Yom HaShoah and the Shape of Jewish Memory


Barely a few weeks ago, we didn’t just remember the Exodus. We were asked to see ourselves as though we had left Egypt. Lirot et atzmo, to imagine it as part of us.

This line has always called out to me. It is a reminder that: Memory isn’t passive in Judaism. It’s active, alive, arriving. Memory creates a kind of pressure in us. An ongoing request from the past on our present.

Today is Yom HaShoah, and we’re asked to remember again.

But not in the soft, distant sense. We light candles. We say names. We hold silence. We do what we can to make memory real.

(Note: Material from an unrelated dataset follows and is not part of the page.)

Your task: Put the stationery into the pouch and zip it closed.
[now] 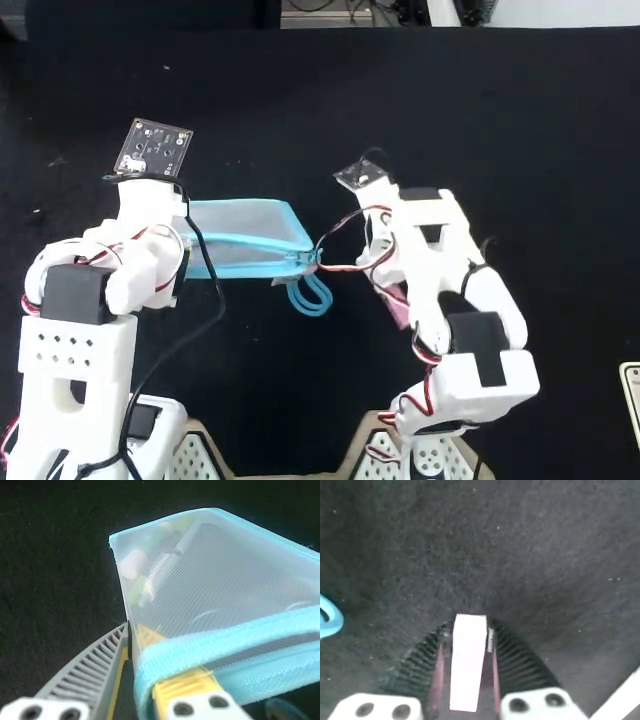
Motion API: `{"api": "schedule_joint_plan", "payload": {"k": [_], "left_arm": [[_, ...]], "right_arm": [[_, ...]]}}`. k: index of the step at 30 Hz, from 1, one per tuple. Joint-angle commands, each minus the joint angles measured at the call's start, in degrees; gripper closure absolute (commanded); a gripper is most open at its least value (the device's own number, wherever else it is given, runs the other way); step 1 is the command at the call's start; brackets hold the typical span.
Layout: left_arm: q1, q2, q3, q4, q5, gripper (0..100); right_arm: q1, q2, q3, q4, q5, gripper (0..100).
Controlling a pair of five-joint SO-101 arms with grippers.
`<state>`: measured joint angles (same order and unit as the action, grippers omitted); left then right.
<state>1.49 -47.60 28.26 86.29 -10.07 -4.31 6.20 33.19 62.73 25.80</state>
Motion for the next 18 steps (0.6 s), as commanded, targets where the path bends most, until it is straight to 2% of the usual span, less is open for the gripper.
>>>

This kind of remembering is costly. It doesn’t just tell us what happened. It reflects part of who we are, a bit of history carried forward, tucked away in our hearts.

On Moed Katan 22a, in the Talmud, in the context of visiting a mourner, we learn:

Rav Anan asks: [If those who came to console the mourner] had stirred to stand up to leave but did not [actually] stand up [and leave,] what is their status?

In this scenario, one you may have experienced, getting up to leave people we care about is difficult. We stand up and wander towards the door, trying to say goodbye. After a while, we find ourselves continuing to talk but never leaving.

The rabbis were familiar with this moment.
It is good to see that we're still the same people we ever were.

And this feeling is the moment we're holding now.

The people the rabbis were talking about are us. We want to stay close to each other. Not just those with us right now in our homes or communities. But those we remember and carry with us. Whose belongings we pass down, whose stories we repeat, and whose humanity and wisdom we continue to draw from.

The rabbis didn't know how to resolve this tension either. The response to the question is teiku, meaning "the matter stands unresolved."

So what is this? What is this kind of memory that sticks with us?

This kind of memory is not just a spiritual idea.

It’s a form of resistance.
A refusal to let history become forgotten.
To let people remain statistics.
To reject a future that seeks to repeat it.

It is a memory that asks something of us.

We remember them.

Zichronam livracha.
May their memories remain blessings for us.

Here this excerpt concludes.